*** Begin section ***

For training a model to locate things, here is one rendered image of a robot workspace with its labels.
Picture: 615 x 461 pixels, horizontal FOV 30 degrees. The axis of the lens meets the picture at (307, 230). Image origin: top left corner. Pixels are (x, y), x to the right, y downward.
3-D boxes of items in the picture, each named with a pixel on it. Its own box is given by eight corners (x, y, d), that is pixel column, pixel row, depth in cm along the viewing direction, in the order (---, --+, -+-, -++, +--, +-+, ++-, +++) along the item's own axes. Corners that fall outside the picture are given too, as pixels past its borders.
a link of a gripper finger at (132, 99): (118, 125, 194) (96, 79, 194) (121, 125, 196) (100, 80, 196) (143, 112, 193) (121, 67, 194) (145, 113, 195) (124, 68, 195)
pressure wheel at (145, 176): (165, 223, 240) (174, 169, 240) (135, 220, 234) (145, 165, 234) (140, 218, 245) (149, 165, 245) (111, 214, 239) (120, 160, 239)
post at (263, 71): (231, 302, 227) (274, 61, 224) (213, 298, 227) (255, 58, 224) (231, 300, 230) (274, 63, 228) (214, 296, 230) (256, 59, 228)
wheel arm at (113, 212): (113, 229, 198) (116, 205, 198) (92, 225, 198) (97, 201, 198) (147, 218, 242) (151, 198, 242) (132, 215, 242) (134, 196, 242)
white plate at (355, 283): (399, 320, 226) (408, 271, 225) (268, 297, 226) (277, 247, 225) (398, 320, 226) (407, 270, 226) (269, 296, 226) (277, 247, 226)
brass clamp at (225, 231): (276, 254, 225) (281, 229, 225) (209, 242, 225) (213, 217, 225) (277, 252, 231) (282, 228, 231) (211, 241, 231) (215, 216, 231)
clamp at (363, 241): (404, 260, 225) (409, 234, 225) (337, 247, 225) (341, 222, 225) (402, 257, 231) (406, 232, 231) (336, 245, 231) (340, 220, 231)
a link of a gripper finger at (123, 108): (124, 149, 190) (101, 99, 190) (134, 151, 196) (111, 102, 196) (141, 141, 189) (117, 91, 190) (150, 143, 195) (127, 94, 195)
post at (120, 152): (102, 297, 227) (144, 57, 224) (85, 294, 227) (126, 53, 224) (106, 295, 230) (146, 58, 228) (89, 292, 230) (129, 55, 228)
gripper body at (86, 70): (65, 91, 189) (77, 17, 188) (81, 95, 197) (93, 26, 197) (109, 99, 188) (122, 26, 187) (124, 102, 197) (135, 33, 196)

*** End section ***

• **INSTRUCTIONS FOR THE TASK**: Transcribe the records above from the line holding "pressure wheel at" down to the line holding "white plate at", inclusive, without adding anything.

• **REPLY TO THE EXERCISE**:
pressure wheel at (145, 176): (165, 223, 240) (174, 169, 240) (135, 220, 234) (145, 165, 234) (140, 218, 245) (149, 165, 245) (111, 214, 239) (120, 160, 239)
post at (263, 71): (231, 302, 227) (274, 61, 224) (213, 298, 227) (255, 58, 224) (231, 300, 230) (274, 63, 228) (214, 296, 230) (256, 59, 228)
wheel arm at (113, 212): (113, 229, 198) (116, 205, 198) (92, 225, 198) (97, 201, 198) (147, 218, 242) (151, 198, 242) (132, 215, 242) (134, 196, 242)
white plate at (355, 283): (399, 320, 226) (408, 271, 225) (268, 297, 226) (277, 247, 225) (398, 320, 226) (407, 270, 226) (269, 296, 226) (277, 247, 226)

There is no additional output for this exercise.